WHAT IS REQUIRED: Determine how many lines in the listing contain the string "frame". Only that number goes in the answer.

* * * * * * * * *

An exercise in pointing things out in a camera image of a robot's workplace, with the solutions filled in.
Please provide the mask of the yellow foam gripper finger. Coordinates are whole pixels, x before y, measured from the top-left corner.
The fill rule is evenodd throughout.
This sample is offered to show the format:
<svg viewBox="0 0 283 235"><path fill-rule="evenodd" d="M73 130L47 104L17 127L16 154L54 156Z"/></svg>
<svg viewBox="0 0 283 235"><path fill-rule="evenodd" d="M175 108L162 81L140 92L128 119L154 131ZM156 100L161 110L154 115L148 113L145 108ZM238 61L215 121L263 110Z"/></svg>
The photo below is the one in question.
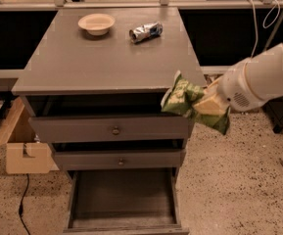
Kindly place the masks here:
<svg viewBox="0 0 283 235"><path fill-rule="evenodd" d="M211 84L209 84L205 89L204 92L206 95L213 95L217 93L217 88L219 85L219 82L221 81L221 77L218 77L215 79Z"/></svg>
<svg viewBox="0 0 283 235"><path fill-rule="evenodd" d="M215 116L224 115L228 107L229 103L217 93L203 97L197 104L193 105L194 110L198 113Z"/></svg>

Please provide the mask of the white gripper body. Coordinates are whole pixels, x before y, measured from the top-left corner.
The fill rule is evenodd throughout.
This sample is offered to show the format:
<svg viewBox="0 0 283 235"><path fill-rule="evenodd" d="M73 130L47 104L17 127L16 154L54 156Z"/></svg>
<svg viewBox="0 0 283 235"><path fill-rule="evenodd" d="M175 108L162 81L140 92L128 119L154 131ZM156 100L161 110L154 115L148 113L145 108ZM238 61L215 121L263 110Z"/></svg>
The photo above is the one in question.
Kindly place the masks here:
<svg viewBox="0 0 283 235"><path fill-rule="evenodd" d="M238 112L253 110L266 103L255 94L246 78L246 67L250 63L248 58L230 67L217 86L219 96Z"/></svg>

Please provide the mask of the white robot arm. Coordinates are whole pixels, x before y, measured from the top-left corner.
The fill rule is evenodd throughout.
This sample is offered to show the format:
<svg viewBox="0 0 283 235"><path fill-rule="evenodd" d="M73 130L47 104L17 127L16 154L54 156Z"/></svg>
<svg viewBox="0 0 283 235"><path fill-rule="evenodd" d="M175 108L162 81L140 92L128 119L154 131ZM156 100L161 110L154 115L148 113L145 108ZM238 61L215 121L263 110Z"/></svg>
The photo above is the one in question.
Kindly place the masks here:
<svg viewBox="0 0 283 235"><path fill-rule="evenodd" d="M202 115L245 112L283 97L283 43L247 58L214 81L193 108Z"/></svg>

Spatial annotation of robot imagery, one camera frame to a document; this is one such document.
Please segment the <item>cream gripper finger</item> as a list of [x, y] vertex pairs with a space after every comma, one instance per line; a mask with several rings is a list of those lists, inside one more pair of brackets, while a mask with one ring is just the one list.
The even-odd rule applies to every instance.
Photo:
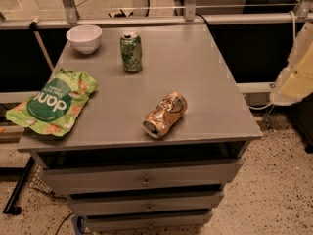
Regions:
[[290, 106], [313, 93], [313, 23], [306, 22], [295, 38], [288, 64], [275, 81], [269, 99], [277, 106]]

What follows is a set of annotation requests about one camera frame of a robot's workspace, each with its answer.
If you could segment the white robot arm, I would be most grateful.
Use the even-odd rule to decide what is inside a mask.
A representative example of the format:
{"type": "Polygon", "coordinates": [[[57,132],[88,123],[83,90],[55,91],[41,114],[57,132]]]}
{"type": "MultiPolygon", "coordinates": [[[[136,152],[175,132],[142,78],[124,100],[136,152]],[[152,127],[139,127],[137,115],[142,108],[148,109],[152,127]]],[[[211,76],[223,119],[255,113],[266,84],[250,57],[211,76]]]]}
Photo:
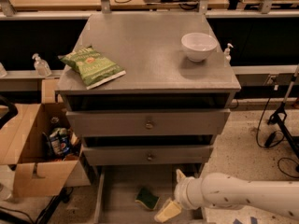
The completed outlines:
{"type": "Polygon", "coordinates": [[[252,181],[223,173],[204,177],[186,176],[176,170],[177,184],[174,199],[169,198],[154,216],[164,223],[182,210],[201,207],[241,209],[252,206],[284,217],[299,219],[298,181],[252,181]]]}

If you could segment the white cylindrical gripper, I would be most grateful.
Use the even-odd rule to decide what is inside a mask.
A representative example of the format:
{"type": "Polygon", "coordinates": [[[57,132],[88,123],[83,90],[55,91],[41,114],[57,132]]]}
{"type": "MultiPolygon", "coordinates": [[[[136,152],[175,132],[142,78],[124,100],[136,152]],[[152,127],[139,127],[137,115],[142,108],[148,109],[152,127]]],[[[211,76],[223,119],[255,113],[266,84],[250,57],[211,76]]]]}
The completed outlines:
{"type": "Polygon", "coordinates": [[[176,170],[177,185],[175,187],[175,201],[167,199],[163,207],[154,216],[156,222],[165,223],[181,213],[181,207],[186,210],[196,210],[204,204],[201,191],[202,178],[186,177],[180,169],[176,170]]]}

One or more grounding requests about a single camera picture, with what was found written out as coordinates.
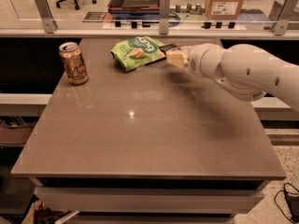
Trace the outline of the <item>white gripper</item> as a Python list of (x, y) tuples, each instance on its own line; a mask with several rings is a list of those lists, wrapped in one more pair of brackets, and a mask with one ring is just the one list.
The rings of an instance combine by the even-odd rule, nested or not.
[(199, 77), (213, 77), (222, 55), (221, 46), (205, 43), (197, 46), (175, 47), (171, 52), (166, 53), (166, 59), (178, 68), (184, 68), (188, 64), (190, 71)]

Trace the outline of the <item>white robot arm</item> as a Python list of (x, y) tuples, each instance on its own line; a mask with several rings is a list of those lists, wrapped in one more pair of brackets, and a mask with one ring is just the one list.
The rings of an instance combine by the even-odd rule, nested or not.
[(212, 79), (241, 101), (256, 101), (267, 93), (299, 111), (299, 66), (264, 49), (238, 44), (228, 49), (205, 43), (170, 49), (166, 60)]

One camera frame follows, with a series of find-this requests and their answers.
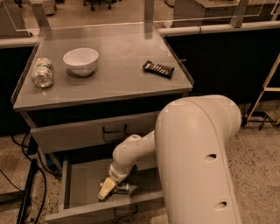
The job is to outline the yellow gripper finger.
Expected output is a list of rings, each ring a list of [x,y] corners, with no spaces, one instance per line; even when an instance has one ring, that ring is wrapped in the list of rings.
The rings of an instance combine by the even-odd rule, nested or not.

* * * * * * * * *

ANSWER SPACE: 3